LeetCode - LRU Cache

Design a data structure that follows the constraints of a Least Recently Used (LRU) cache.

Implement the LRUCache class:

• LRUCache(int capacity) Initialize the LRU cache with positive size capacity.
• int get(int key) Return the value of the key if the key exists, otherwise return -1.
• void put(int key, int value) Update the value of the key if the key exists. Otherwise, add the key-value pair to the cache. If the number of keys exceeds the capacity from this operation, evict the least recently used key.
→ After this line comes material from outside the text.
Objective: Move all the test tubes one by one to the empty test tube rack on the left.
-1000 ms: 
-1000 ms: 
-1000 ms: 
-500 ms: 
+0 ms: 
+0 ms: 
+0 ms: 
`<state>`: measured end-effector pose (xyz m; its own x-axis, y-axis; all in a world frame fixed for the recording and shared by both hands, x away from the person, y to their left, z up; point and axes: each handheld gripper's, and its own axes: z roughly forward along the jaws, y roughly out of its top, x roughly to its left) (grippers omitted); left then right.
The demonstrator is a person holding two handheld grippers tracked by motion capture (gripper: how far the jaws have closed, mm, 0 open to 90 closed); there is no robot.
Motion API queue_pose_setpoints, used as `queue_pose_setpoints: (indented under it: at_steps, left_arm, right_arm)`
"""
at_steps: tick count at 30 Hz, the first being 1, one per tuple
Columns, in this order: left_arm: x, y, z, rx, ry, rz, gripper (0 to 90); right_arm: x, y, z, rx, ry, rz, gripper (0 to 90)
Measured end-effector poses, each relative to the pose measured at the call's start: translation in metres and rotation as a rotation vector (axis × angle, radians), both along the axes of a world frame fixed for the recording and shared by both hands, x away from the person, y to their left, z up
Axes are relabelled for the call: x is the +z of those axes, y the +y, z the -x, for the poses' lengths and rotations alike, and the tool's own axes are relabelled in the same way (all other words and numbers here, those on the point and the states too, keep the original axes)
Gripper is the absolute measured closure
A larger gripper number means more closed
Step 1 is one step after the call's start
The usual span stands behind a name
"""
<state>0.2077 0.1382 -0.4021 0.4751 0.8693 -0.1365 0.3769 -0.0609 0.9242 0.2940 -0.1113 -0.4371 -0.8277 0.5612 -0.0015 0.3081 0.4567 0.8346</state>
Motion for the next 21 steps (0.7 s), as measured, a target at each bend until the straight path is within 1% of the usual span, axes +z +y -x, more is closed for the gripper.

The functions get and put must each run in O(1) average time complexity.

 

Example 1:

Input
["LRUCache", "put", "put", "get", "put", "get", "put", "get", "get", "get"]
[[2], [1, 1], [2, 2], [1], [3, 3], [2], [4, 4], [1], [3], [4]]
Output
[null, null, null, 1, null, -1, null, -1, 3, 4]

Explanation
LRUCache lRUCache = new LRUCache(2);
lRUCache.put(1, 1); // cache is {1=1}
lRUCache.put(2, 2); // cache is {1=1, 2=2}
lRUCache.get(1);    // return 1
lRUCache.put(3, 3); // LRU key was 2, evicts key 2, cache is {1=1, 3=3}
lRUCache.get(2);    // returns -1 (not found)
lRUCache.put(4, 4); // LRU key was 1, evicts key 1, cache is {4=4, 3=3}
lRUCache.get(1);    // return -1 (not found)
lRUCache.get(3);    // return 3
lRUCache.get(4);    // return 4

 

Constraints:

• 1 <= capacity <= 3000
• 0 <= key <= 104
• 0 <= value <= 105
• At most 2 * 105 calls will be made to get and put.

 

My Solution:

class LRUCache(object):

    def __init__(self, capacity):
        """
        :type capacity: int
        """

        self.capacity = capacity
        self._cache = {}
        self._used = []
        

    def get(self, key):
        """
        :type key: int
        :rtype: int
        """

        try:
            res = self._cache[key]
            self._used.remove(key)
            self._used.append(key)
        except KeyError:
            return -1

        return res
        

    def put(self, key, value):
        """
        :type key: int
        :type value: int
        :rtype: None
        """

        self._cache[key] = value
        if key in self._used:
            self._used.remove(key)
        self._used.append(key)
        if len(self._cache) > self.capacity:
            del self._cache[self._used[0]]
            self._used.pop(0)



# Your LRUCache object will be instantiated and called as such:
# obj = LRUCache(capacity)
# param_1 = obj.get(key)
# obj.put(key,value)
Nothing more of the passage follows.